Desde a sua criação em 2018, a Fundação “la Caixa” destinou 145.7 milhões de euros a 200 projetos de investigação inovadores com impacto social significativo. Destes, 63 foram liderados por grupos de investigação portugueses. Este é, atualmente, o concurso filantrópico mais importante para investigação das áreas da biomedicina e da saúde em Portugal e Espanha. Um painel de especialistas internacionais avalia meticulosamente as propostas de cada edição, realizando entrevistas com os candidatos pré-selecionados e selecionando os projetos mais promissores.

Para esta edição do concurso foram submetidas 580 propostas, tendo sido selecionados 29 projetos de Portugal e de Espanha, que serão financiados com um total de 25.7 milhões de euros. Este financiamento irá apoiar os estudos científicos ao longo dos próximos três anos.

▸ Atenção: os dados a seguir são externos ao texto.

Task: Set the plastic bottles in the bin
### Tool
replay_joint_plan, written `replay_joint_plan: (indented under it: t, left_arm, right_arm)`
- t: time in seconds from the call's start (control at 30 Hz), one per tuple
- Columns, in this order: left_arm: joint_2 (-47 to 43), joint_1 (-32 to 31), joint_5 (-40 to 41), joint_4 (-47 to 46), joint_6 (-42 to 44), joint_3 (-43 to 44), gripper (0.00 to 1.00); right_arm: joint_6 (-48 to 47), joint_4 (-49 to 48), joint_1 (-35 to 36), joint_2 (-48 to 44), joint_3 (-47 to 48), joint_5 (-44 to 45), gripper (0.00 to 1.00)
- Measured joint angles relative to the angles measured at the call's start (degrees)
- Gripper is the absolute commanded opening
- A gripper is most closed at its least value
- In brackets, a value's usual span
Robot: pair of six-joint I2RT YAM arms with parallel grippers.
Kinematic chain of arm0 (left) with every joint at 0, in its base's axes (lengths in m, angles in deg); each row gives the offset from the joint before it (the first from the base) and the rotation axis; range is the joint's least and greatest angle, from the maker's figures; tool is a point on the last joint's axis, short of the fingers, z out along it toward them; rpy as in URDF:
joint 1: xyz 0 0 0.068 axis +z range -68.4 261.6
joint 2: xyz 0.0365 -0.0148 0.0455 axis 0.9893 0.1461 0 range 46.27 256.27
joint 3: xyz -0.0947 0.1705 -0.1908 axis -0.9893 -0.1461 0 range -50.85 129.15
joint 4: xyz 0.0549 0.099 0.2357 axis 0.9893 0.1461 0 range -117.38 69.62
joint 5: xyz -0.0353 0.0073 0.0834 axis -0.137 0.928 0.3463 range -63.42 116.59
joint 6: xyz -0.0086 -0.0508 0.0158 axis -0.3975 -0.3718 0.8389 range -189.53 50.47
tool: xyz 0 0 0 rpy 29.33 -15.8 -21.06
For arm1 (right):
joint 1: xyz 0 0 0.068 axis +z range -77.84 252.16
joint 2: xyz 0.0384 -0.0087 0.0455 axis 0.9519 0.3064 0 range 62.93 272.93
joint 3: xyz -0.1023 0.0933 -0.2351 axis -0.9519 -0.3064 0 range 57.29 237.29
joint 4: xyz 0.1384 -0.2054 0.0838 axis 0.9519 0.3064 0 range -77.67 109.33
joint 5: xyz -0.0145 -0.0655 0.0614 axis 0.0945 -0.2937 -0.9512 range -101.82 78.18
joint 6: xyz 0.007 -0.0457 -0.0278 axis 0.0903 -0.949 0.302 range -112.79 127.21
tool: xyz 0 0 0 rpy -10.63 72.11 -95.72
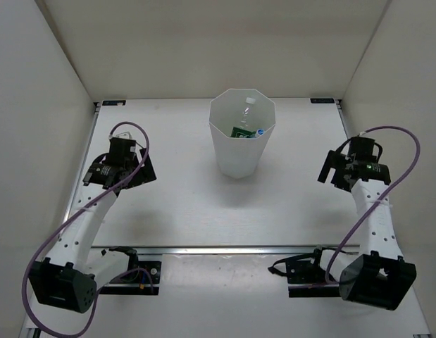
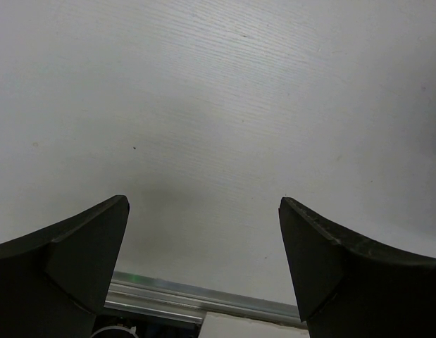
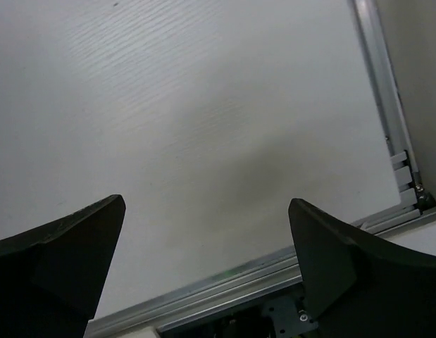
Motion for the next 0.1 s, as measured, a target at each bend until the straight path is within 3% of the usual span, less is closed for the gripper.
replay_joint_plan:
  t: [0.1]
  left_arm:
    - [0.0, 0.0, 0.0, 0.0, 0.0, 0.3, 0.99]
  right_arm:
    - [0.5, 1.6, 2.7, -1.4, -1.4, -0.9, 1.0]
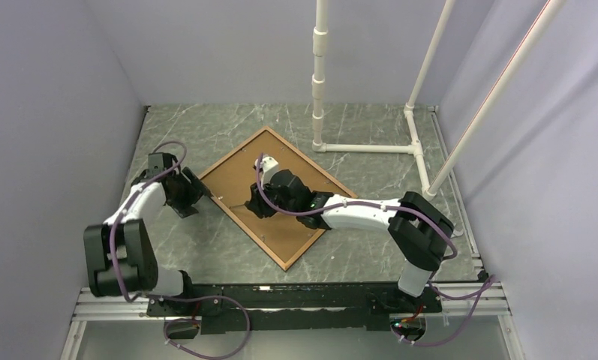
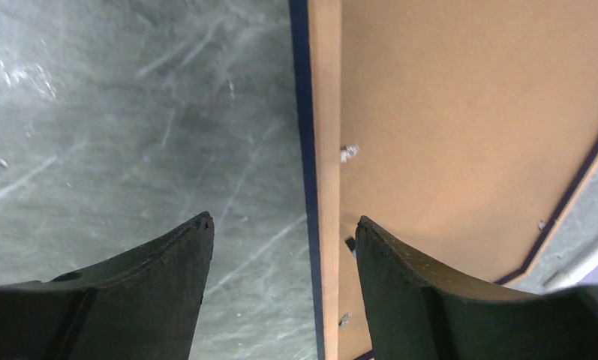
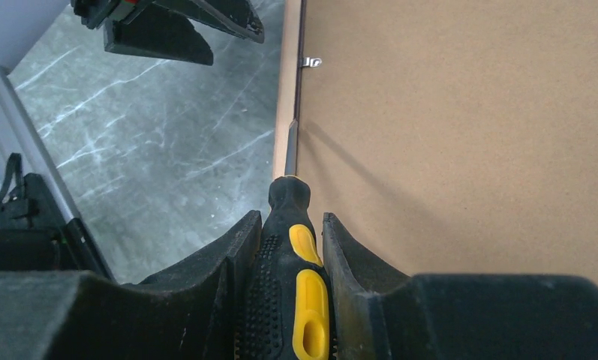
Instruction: Take the photo out of the frame
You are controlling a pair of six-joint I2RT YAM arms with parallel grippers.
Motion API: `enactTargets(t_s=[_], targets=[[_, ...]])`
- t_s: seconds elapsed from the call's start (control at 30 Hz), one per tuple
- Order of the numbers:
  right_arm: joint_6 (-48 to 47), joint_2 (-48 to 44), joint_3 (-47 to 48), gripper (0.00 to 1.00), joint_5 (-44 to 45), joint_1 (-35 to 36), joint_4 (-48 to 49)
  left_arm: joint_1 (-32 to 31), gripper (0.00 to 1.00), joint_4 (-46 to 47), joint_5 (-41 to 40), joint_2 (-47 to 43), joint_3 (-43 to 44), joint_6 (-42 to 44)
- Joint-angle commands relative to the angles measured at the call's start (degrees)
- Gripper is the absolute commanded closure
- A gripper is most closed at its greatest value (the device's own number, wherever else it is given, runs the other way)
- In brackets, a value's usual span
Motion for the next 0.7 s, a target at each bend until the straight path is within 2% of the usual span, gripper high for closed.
enactTargets(t_s=[0.0,0.2,0.43,0.57,0.67], targets=[[-1.68,-0.73,2.62,1.0,5.74,0.8,2.63,0.58,0.29,2.28,-2.59,6.82,5.6,2.2],[-3.82,-0.85,2.24,1.0,7.17,1.31,3.05,0.35,0.3,3.63,-4.17,12.69,9.09,1.73],[-7.19,1.14,2.52,1.0,10.87,4.17,7.11,-0.38,0.37,4.73,-5.97,17.02,11.02,3.2],[-9.9,3.15,3.87,1.0,13.73,6.32,8.18,-0.63,0.45,5.28,-5.46,19.47,11.53,4.32],[-11.53,4.98,4.64,1.0,16.43,7.53,8.97,-0.68,0.6,5.79,-5.13,20.85,11.49,4.65]])
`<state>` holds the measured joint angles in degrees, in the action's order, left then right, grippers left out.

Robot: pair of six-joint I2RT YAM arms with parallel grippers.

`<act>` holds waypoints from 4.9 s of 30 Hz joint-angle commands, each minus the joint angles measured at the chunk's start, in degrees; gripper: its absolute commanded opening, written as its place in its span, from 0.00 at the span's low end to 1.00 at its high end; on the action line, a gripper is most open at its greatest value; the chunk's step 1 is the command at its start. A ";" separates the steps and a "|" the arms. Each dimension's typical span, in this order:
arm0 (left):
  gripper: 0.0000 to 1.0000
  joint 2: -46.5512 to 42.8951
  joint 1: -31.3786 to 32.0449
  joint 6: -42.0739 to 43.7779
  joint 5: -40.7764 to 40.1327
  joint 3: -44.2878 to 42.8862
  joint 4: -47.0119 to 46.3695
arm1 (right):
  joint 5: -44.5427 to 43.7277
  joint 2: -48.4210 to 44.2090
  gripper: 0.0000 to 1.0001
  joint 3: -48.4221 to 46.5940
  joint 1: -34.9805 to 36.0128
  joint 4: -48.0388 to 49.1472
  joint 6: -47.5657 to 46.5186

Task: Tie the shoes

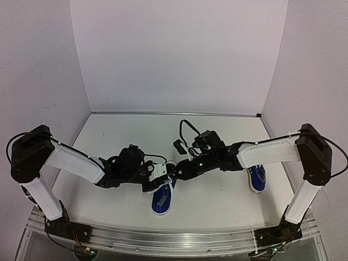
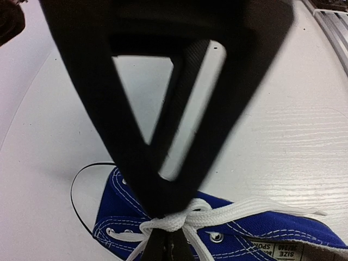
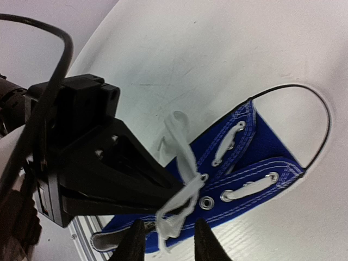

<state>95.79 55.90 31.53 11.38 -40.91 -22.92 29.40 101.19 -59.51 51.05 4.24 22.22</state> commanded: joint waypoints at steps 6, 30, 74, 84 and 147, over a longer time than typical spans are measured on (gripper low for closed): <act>0.00 -0.08 0.16 0.13 -0.54 0.22 -1.20 | -1.99 -0.30 0.18 0.69 -5.00 0.96 3.53; 0.00 1.33 0.18 1.02 -1.04 -1.27 0.66 | 13.77 8.76 0.16 -1.22 -4.84 8.95 8.79; 0.00 1.77 0.14 0.85 -0.67 -1.09 0.16 | 13.16 7.94 0.04 0.20 -4.71 6.38 9.37; 0.00 2.03 0.33 0.99 -0.57 -1.33 0.49 | 17.20 9.13 0.05 -1.48 -3.96 6.88 8.95; 0.31 -7.90 -2.62 -0.72 -6.18 3.81 4.72 | 16.26 5.97 0.00 7.22 -5.76 22.11 19.04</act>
<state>89.62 55.19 31.05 5.65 -36.97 -19.82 46.74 111.02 -52.49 45.52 25.87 42.48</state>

O Concurso CaixaResearch colabora estreitamente com a Fundação para a Ciência e a Tecnologia (FCT), que nesta edição financia três dos nove projetos portugueses selecionados, contribuindo com quase 2,5 milhões de euros.

Para o diretor-geral da Fundação “la Caixa”, Antonio Vila Bertrán, trata-se da «a dimensão ibérica desta convocatória é uma das suas caraterísticas mais singulares. Estamos muito satisfeitos por promover interações científicas de elevada qualidade entre os dois países».

Os investigadores que pretendam candidatar-se a um financiamento no âmbito desta convocatória de 2025 podem apresentar os seus projetos até 20 de novembro deste ano. Como novidade, nesta edição em curso, as iniciativas centradas em doenças raras pediátricas e em diabetes tipo 1 terão a oportunidade de receber financiamento específico no âmbito de colaborações com a Fundação Breakthrough T1D e com a Fundação de Investigação Sant Joan de Déu, em Espanha.